Michel FERRY note qu’en revanche on voit de la publicité pour la télévision au cinéma, ce qui est selon lui
un paradoxe intéressant. Pour Alain SUSSFELD, le combat cinéma-télévision est terminé. Pour lui, la
télévision s'est atomisée avec les écrans et horaires multiples et a perdu sa fonction sociale, que le cinéma
a récupérée. Le cinéma va bien parce qu'il est un lien social majeur et a retrouvé dans la société une place
qu'il avait perdue au moment où la télévision était dominante.

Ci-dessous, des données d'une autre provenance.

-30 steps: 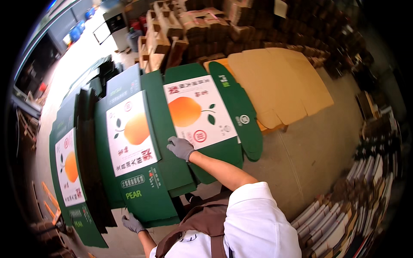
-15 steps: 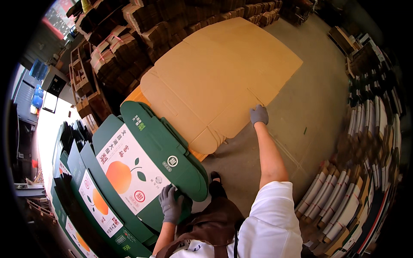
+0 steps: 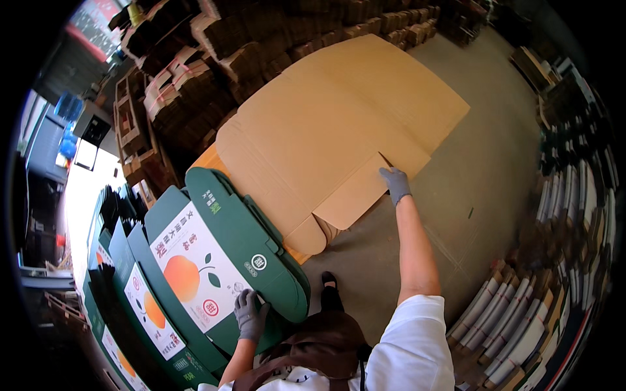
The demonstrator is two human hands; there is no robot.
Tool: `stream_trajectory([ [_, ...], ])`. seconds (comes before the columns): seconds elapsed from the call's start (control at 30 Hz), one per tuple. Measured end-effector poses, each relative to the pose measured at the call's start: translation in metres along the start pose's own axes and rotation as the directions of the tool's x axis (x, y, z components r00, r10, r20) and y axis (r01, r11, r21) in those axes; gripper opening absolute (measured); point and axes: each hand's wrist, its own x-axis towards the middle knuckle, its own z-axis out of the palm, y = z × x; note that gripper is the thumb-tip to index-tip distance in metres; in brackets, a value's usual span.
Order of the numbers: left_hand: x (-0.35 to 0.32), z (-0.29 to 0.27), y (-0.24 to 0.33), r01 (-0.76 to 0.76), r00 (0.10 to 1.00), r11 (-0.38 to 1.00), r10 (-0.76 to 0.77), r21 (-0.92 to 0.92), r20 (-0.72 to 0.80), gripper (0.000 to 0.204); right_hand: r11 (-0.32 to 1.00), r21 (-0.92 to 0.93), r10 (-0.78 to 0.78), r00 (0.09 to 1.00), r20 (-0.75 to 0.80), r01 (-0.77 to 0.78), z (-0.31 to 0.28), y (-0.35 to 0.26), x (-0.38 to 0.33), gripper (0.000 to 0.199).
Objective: The person repeatedly picks up flat green cardboard boxes printed with a pear graphic and stacks them on a growing pile. The person wears gloves and handles the boxes by hand in a warehouse setting.
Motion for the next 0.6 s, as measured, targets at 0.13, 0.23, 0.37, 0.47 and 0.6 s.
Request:
stream_trajectory([
  [0.13, -0.01, -0.013, -0.011, 0.008, 1.0, 1.0, -0.008, -0.006, -0.026, 0.058, 0.832, -0.391, -0.453, 0.888, -0.071, 0.393, 0.043, -0.09, -0.062, 0.044],
  [0.23, -0.016, -0.015, -0.024, -0.007, 0.999, 1.0, 0.006, -0.024, -0.036, 0.059, 0.696, -0.375, -0.624, 0.774, 0.107, 0.612, 0.095, -0.213, -0.168, 0.034],
  [0.37, -0.022, -0.029, -0.046, -0.033, 0.999, 0.952, 0.018, -0.303, -0.051, 0.052, 0.638, -0.204, -0.678, 0.668, 0.308, 0.742, 0.171, -0.307, -0.314, 0.022],
  [0.47, -0.026, -0.067, -0.075, 0.087, 0.991, 0.545, -0.136, -0.834, 0.014, 0.049, 0.219, -0.254, -0.793, 0.324, 0.517, 0.942, 0.225, -0.307, -0.399, 0.014],
  [0.6, -0.066, -0.163, -0.142, 0.054, 0.962, -0.365, -0.229, -0.93, 0.145, 0.077, -0.264, -0.222, -0.655, -0.006, 0.756, 0.939, 0.317, -0.246, -0.501, 0.022],
])
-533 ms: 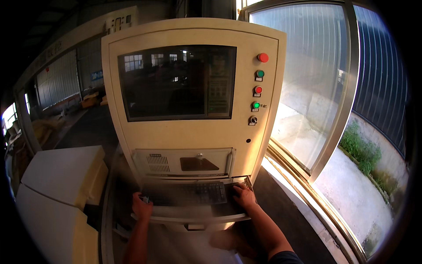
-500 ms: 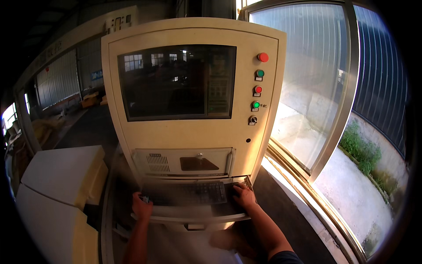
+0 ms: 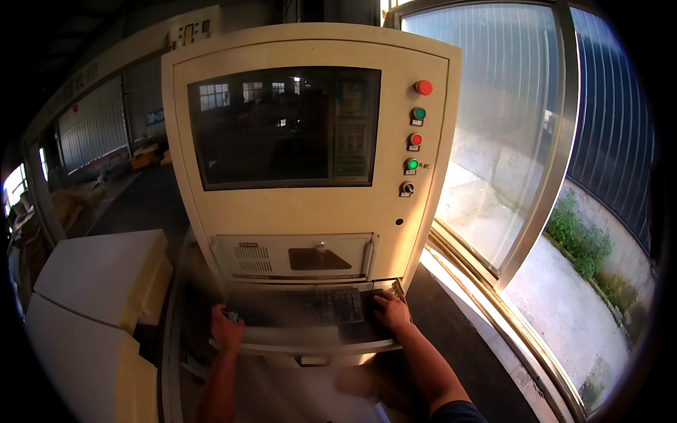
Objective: The person operates a CNC machine control panel using a keyboard and mouse, then measures large white foam blocks with a tape measure. They repeatedly measure different foam pieces on a conveyor and return to the control panel to input data.
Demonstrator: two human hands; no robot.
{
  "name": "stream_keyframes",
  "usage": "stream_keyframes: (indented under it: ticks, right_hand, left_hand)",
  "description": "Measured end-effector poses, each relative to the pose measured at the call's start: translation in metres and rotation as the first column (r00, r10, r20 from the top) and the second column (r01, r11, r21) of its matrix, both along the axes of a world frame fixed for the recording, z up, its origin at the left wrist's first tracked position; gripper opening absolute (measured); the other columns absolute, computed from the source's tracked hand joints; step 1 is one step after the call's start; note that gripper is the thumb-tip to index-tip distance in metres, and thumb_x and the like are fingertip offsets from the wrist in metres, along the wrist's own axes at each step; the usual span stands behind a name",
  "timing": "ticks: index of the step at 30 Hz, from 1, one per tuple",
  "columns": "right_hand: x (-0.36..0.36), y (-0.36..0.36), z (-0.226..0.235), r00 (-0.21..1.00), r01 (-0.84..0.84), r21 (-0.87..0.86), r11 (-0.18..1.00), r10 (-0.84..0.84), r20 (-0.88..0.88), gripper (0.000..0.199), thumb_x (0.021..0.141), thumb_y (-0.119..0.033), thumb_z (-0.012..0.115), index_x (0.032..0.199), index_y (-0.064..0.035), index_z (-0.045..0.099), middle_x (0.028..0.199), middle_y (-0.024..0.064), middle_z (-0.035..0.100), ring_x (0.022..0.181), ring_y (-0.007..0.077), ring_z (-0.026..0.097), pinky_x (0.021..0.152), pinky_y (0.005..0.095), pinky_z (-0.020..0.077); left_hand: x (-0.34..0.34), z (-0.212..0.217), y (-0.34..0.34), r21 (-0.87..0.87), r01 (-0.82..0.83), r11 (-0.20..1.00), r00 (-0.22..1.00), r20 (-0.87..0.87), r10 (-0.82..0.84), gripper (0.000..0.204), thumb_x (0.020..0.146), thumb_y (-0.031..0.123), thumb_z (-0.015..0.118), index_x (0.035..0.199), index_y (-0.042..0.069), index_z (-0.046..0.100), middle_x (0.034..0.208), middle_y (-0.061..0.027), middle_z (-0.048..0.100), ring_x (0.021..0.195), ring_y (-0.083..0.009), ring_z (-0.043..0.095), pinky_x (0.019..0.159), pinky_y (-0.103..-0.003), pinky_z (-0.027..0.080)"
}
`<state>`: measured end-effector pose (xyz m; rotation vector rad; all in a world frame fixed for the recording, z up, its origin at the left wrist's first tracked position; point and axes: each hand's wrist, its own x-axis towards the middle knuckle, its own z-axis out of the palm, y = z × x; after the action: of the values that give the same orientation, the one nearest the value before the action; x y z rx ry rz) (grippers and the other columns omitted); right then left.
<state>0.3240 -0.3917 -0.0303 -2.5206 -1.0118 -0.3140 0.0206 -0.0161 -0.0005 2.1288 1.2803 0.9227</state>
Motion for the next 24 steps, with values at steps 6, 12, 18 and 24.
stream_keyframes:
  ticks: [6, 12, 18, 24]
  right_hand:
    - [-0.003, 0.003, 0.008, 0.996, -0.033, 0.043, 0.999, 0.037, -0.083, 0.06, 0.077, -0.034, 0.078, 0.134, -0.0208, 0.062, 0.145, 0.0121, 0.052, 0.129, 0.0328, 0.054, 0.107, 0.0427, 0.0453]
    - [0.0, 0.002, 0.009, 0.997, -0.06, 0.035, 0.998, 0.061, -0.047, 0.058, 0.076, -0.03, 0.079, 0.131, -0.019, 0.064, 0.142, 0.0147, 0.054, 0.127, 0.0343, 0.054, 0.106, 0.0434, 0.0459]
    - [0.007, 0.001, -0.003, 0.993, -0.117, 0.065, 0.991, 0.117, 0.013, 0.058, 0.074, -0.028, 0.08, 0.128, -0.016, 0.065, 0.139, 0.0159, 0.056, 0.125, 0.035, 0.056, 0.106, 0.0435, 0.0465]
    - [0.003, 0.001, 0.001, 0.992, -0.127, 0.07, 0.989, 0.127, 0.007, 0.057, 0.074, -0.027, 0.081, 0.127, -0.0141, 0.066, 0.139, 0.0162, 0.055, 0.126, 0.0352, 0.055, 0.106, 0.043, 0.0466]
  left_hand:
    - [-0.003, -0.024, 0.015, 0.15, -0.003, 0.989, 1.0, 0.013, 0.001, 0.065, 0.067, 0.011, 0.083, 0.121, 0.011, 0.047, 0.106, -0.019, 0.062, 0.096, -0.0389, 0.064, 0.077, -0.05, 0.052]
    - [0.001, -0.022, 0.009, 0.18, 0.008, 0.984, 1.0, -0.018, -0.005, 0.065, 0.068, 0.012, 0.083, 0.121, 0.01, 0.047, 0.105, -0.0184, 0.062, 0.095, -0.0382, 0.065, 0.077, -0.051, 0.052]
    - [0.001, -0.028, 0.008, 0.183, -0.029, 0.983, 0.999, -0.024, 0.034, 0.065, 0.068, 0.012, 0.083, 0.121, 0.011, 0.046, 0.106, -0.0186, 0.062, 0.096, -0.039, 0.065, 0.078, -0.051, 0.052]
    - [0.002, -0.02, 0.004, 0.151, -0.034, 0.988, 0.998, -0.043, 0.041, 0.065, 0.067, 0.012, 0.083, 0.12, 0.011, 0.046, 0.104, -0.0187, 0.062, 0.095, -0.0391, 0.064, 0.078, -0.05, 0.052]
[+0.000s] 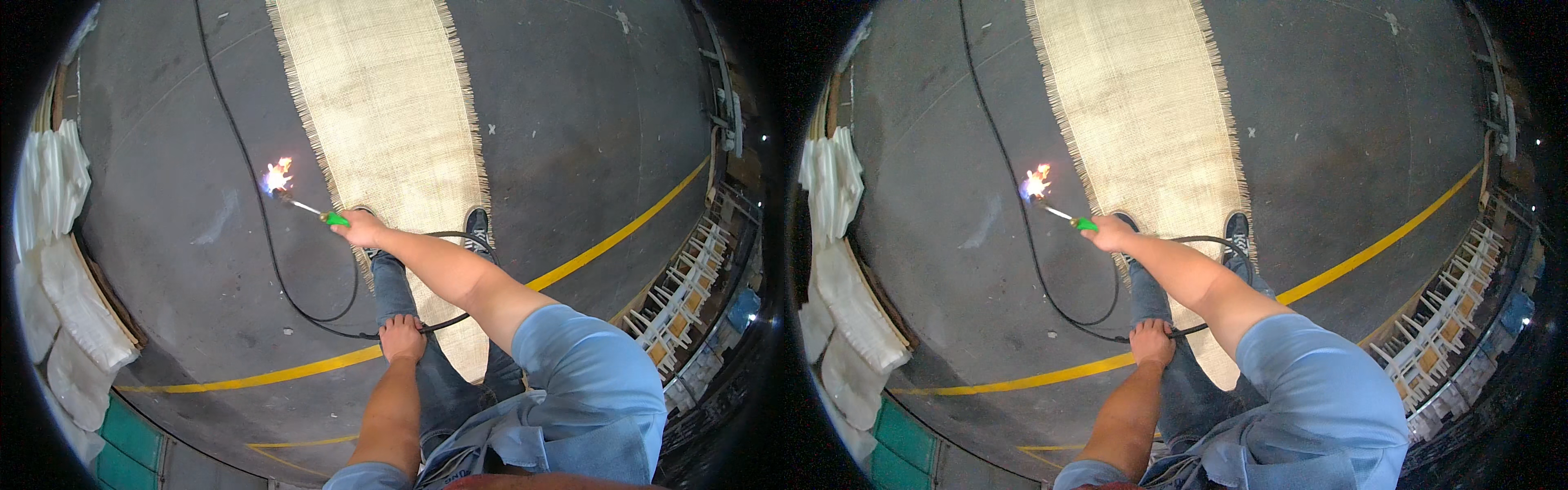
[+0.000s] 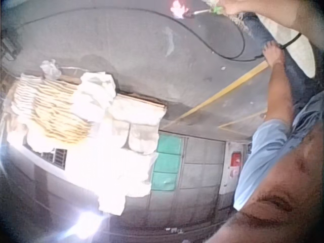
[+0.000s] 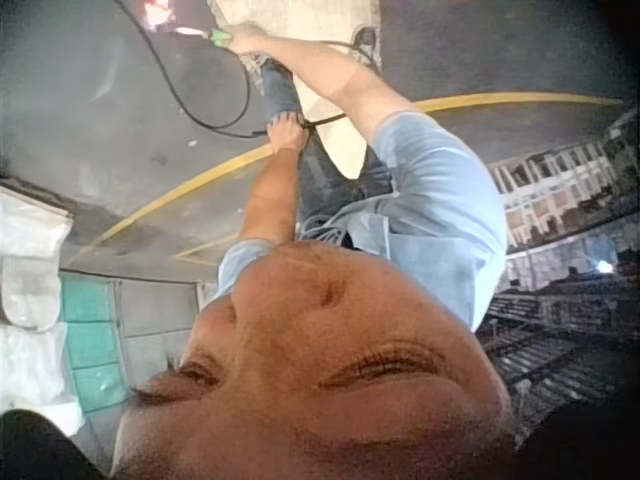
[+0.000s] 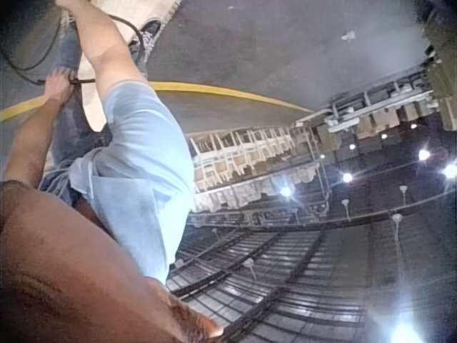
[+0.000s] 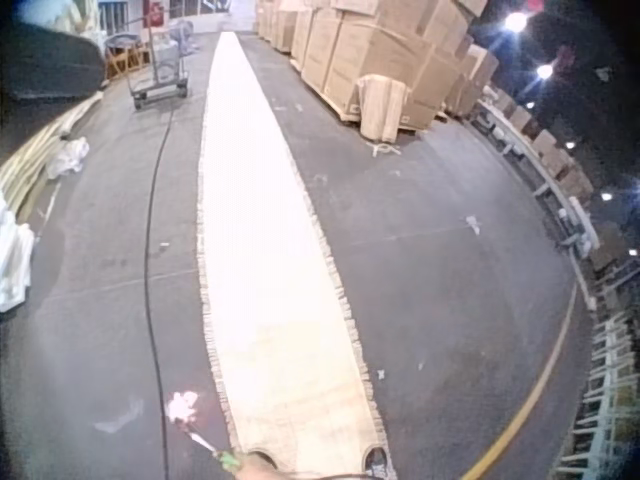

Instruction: The person uses a handheld blowtorch to apply flame to a woven mat laid on the floor. The person moves the torch back and forth along the mat's surface and edges, then briefly touches the mat with a hand before continuing to apply flame.

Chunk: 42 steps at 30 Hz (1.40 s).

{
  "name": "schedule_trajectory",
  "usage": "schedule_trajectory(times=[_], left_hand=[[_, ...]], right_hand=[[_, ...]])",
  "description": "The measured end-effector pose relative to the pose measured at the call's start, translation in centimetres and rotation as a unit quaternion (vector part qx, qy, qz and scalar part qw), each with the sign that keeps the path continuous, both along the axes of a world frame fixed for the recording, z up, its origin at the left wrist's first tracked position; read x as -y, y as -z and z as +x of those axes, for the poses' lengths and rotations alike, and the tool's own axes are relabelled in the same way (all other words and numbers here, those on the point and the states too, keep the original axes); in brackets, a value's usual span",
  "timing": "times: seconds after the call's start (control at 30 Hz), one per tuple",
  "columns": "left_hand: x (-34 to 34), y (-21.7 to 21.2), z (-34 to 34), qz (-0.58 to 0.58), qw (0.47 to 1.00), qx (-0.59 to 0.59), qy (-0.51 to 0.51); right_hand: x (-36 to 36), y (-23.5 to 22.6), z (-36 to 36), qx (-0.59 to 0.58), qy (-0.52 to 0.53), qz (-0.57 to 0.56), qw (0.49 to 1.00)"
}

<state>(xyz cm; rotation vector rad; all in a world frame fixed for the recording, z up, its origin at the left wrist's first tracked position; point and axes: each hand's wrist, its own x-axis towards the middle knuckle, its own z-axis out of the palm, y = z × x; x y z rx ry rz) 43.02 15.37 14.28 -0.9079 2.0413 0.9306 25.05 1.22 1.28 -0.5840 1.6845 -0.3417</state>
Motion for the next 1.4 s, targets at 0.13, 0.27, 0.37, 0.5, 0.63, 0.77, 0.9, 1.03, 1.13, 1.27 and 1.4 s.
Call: schedule_trajectory(times=[0.13, 0.27, 0.37, 0.5, 0.63, 0.77, 0.9, 1.03, 1.13, 1.27, 1.4], left_hand=[[-0.1, -0.1, 0.7, -0.001, 1.0, 0.026, 0.004], [-0.4, 0.0, -0.2, -0.011, 1.0, 0.01, 0.018], [-0.6, 0.1, 0.5, -0.001, 0.999, 0.029, 0.028], [-0.9, 0.5, -0.7, -0.008, 1.0, -0.021, 0.022], [-0.2, 0.0, 1.1, -0.031, 0.999, 0.015, 0.025], [-0.4, 0.1, -0.3, -0.014, 1.0, -0.02, 0.012], [0.2, -0.1, 0.3, -0.016, 1.0, -0.008, 0.013], [0.2, 0.0, 0.7, -0.013, 1.0, -0.008, 0.011], [-0.4, 0.5, -0.6, 0.009, 1.0, -0.021, 0.008], [0.4, -0.1, -0.3, 0.014, 1.0, 0.0, 0.014], [0.4, -0.1, -1.0, 0.031, 1.0, 0.002, 0.004]], right_hand=[[0.0, 0.0, -0.4, 0.008, 0.018, -0.01, 1.0], [-4.9, 3.0, -6.4, -0.118, 0.105, 0.045, 0.986], [-10.2, 4.7, -11.2, -0.127, 0.197, 0.138, 0.962], [-18.4, 4.2, -21.5, -0.285, 0.254, 0.126, 0.916], [-22.5, 2.2, -24.0, -0.332, 0.294, 0.185, 0.877], [-25.3, -0.5, -28.6, -0.4, 0.341, 0.17, 0.833], [-21.7, 0.8, -26.0, -0.37, 0.296, 0.172, 0.864], [-16.4, 3.6, -21.0, -0.271, 0.243, 0.145, 0.92], [-13.7, 5.0, -18.6, -0.235, 0.23, 0.119, 0.937], [-7.6, 4.7, -10.4, -0.137, 0.175, 0.101, 0.97], [-2.0, 2.5, -5.1, -0.074, 0.125, 0.056, 0.988]])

Il se veut radicalement conservateur et tous les films qui veulent aller sur la VàD ou le Net en direct
n'auront pas de place dans les salles UGC. Il se veut un défenseur radical de la chronologie des médias au
sens historique du terme. C’est pour lui ce qui permet à UGC de produire 200 films français et des
coproductions minoritaires. Il faut préserver une zone d'exclusivité après la diffusion et que le public
comprenne qu’il faut attendre un certain nombre de mois pour pouvoir visionner des films sur un nouveau
support.
Xavier BLOM, qui se veut un peu provocateur pour conclure la séance, n’est pas certain que les VPF vont
s’arrêter, Carole SCOTTA objectant que c’est prévu dans la loi.